Mojo Marinated Cuban Sandwich
Pork shoulder marinated in mojo, on homemade French bread, with Havarti cheese, sweet and spicy picked vegetables, and a cilantro aioli.

This sandwich was everything. It was among the best sandwiches I have ever eaten in my life, no hyperbole. Smith and Murphy are both with the University of Illinois Dining Services — Smith is the head chef at Ikenberry Dining Center, and Murphy is a production chef. This sandwich had the perfect balance of flavor and texture. The homemade bread was amazing, and the ingredient that brought everything together, literally. (Lucky for me, I managed to snag an extra loaf on my way out for the night…thank you!) My notes on this dish are succinct: “Perfect sandwich!” and “Super good.” The pork was so perfectly marinated and cooked and slice, I’m actually a little mad that I can’t have more.

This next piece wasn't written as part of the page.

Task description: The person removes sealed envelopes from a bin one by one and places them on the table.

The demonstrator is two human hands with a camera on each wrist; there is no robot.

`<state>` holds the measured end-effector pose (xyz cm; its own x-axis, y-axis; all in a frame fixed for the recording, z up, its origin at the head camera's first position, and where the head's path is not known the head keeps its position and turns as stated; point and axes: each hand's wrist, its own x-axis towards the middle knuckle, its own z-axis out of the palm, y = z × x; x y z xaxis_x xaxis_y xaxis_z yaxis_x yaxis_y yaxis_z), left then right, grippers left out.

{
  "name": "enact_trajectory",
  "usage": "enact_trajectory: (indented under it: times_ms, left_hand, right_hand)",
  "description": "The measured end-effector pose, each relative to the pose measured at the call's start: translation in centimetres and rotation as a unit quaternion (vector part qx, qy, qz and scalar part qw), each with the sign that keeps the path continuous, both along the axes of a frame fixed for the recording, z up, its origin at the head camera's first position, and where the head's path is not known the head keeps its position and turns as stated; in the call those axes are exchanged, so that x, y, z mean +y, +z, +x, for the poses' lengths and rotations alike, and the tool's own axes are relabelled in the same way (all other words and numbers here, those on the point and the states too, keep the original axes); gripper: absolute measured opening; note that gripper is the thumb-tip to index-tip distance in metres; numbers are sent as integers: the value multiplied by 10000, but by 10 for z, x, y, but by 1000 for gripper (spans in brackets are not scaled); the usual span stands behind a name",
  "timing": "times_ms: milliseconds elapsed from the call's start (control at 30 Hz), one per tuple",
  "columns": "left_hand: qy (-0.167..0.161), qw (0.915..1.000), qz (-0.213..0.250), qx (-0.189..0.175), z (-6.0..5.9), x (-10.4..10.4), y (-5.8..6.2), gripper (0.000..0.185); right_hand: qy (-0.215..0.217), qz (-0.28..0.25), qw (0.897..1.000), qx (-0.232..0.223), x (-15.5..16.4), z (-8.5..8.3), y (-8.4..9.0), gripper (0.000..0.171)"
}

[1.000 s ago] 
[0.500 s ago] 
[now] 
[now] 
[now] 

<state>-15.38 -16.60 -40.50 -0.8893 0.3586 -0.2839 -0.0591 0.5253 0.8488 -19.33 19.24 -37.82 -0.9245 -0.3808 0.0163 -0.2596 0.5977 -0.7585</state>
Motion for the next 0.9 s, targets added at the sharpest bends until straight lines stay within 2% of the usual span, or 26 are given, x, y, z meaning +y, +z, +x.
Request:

Smith and Murphy were the People’s Choice winner and the judge’s Grand Prize winner. It’s no surprise, really, when you think about it: They regularly serve hundreds of people each day. They know how to make large quantities of something consistently. I cannot wait for their dinner at Prairie Fruits Farm.

Dessert | Heidi Leuszler

Liege Waffle with Midwest Toppings

Dessert was not part of the competition, so there was no voting for this dish in an official capacity. But the lengthy lines for dessert were votes in their own right. Leuszler knows her way around a dessert; they’re always great. I did laugh out loud when I read “Midwest Toppings,” because what in the hell are Midwest toppings? Turns out they are damn good is what they are. This waffle bar offered your choice of syrup(s), hazel or hickory nuts, and powdered sugar or whipped cream. Liege waffles are a little denser than your average waffle; they’re made with a brioche-like dough. These were the perfect vehicles for the toppings. I selected paw paw syrup, hickory nuts, and whipped cream. It was the perfect way to end the night. (Also, if a bottle of that paw paw syrup ends up on my doorstep so I can “review” it for an “article,” I wouldn’t be mad.)

Hand of Fate Brewing Company

Harvest Celebration Saison

Hand of Fate Brewing Company is in Petersburg, IL, which is northwest of Springfield. This saison was brewed with grains and hops and herbs from Illinois producers, and it was delicious. There were some basil notes that made it fresh and earthy. It was supremely drinkable and refreshing. It tasted like drinking a harvest celebration. This beer tied for second place in the People’s Choice award, but was the beer judges’ favorite (and also mine). Hand of Fate will also participate in a Dinner on the Farm event. I’m really looking forward to it.

Lil Beaver

Caramel Corn

You’ve read about Bloomington-based Lil Beaver on Smile Politely before. If you haven’t been to the taproom, it’s just a short drive away, so go. This caramel corn beer was a nice caramel color and sweet. It tasted like caramel corn in the best ways. This was the last beer I sampled and I had it with dessert, which was the most wonderful possible pairing. The waffle and the beer complemented each other perfectly. I wasn’t the only one who enjoyed it; Caramel Corn tied for second place in the People’s Choice award.

25 O’Clock Brewing Company


Here in C-U, we’re no strangers to 25 O’Clock Brewing. It has been embraced by the C-U beer drinking community in a very short amount of time, for good reason. This farmhouse ale was made with lemon verbena, making for a very lovely and delicious brew. It was so good that it won first place in the People’s Choice award.

Emancipation Brewing Co.


The Fairbury, IL brewery brought a perfect summery beer to the Artisan Cup. The American wheat beer started with citrus notes, and finished with hoppy, toasty ones. This is a solid beer to keep on their regular rotation — it’s an easily accessible hoppy brew. HopPop was the judges’ runner up.